1922 Tolkien inscribes this date in his copies of Barzaz-Breiz: chants populaire de la Bretagne, edited by Th. Hersart de la Villemarqué (Paris, 1846); Annales Cambriae (London, 1860) and Brut y Tywysogion, or The Chronicle of the Princes (London, 1860), edited by John Williams ab Ithel; Dosbarth Ederyn Davod Aur, or The Ancient Welsh Grammar, translated with notes by Williams ab Ithel (Llandovery, 1861); Svenskt-Dialect-Lexicon eller Ordbok öfver Svenska allmogespraket by Johann Ernst Reitz (Lund, 1877); Vocabulaire vieux-breton avec commentaire … by Joseph Loth (Paris, 1884); The Text of the Mabinogion and Other Welsh Tales from the Red Book of Hergest, edited by John Rhŷs and J. Gwenogvryn Evans (Oxford, 1887); Iolo Manuscripts, translated with notes by Taliesin Williams (2nd edn., Liverpool, 1888); The Text of The Bruts from the Red Book of Hergest, edited by Rhŷs and Evans (Oxford, 1890); Glossaire moyen-breton by Émile Jean Marie Ernault (Paris, 1895); The Tribal System in Wales by Frederic Seebohm (2nd edn., London, 1904); and L’ancien vers breton by É.J.M. Ernault (Paris, 1912).

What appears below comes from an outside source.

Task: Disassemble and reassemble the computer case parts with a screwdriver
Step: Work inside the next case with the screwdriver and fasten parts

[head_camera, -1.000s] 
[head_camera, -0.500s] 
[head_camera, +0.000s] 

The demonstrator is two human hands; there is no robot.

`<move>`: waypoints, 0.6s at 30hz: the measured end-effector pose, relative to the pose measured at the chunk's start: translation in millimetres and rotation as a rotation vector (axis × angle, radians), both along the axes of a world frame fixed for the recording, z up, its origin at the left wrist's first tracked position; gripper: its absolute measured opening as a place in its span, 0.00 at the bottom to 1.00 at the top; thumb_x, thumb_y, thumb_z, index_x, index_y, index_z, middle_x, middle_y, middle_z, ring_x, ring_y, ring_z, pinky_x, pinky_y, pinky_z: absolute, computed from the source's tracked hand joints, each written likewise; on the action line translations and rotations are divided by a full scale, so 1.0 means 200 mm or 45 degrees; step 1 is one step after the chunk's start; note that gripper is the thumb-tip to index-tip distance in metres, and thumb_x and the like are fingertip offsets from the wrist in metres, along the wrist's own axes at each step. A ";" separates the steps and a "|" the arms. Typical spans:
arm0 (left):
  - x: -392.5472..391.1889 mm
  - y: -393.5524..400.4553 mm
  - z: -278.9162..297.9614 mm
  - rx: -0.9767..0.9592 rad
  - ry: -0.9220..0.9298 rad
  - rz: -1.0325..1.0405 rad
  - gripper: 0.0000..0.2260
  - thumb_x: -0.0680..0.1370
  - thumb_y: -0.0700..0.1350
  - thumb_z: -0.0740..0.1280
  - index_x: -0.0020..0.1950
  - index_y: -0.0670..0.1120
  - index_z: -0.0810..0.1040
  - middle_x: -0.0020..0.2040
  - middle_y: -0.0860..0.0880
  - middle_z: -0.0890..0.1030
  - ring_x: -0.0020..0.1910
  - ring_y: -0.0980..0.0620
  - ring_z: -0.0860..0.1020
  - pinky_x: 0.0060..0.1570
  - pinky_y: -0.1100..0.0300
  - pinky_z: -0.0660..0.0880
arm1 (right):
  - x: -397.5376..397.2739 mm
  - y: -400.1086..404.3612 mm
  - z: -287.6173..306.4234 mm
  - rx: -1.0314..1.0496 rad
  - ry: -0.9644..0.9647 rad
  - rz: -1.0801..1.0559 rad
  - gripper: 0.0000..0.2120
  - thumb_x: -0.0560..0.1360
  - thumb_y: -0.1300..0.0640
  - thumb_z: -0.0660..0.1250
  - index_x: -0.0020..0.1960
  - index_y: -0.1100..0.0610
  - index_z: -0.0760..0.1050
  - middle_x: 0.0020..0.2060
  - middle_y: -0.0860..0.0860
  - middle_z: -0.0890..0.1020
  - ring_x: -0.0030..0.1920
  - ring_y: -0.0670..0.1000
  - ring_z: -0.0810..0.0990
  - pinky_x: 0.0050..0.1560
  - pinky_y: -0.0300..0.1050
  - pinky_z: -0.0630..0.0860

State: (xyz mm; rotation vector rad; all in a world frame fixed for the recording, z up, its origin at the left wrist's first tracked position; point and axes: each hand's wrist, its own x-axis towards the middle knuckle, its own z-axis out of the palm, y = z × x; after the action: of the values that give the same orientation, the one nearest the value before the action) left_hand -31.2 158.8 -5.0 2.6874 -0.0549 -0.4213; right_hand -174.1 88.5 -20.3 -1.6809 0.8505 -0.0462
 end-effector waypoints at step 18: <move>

Early 1922 Tolkien sends the completed manuscript of A Middle English Vocabulary to Oxford University Press. – George S. Gordon discusses with David Nichol Smith the idea of a book of selections from the works of Geoffrey Chaucer for use by students, and probably in this period talks to Tolkien about it also. This will develop into the ‘Clarendon Chaucer’ (*Geoffrey Chaucer), edited by Gordon and Tolkien, and ultimately abandoned.

January 1922 Tolkien draws up an untitled table of a variety of the Alphabet of Rúmil.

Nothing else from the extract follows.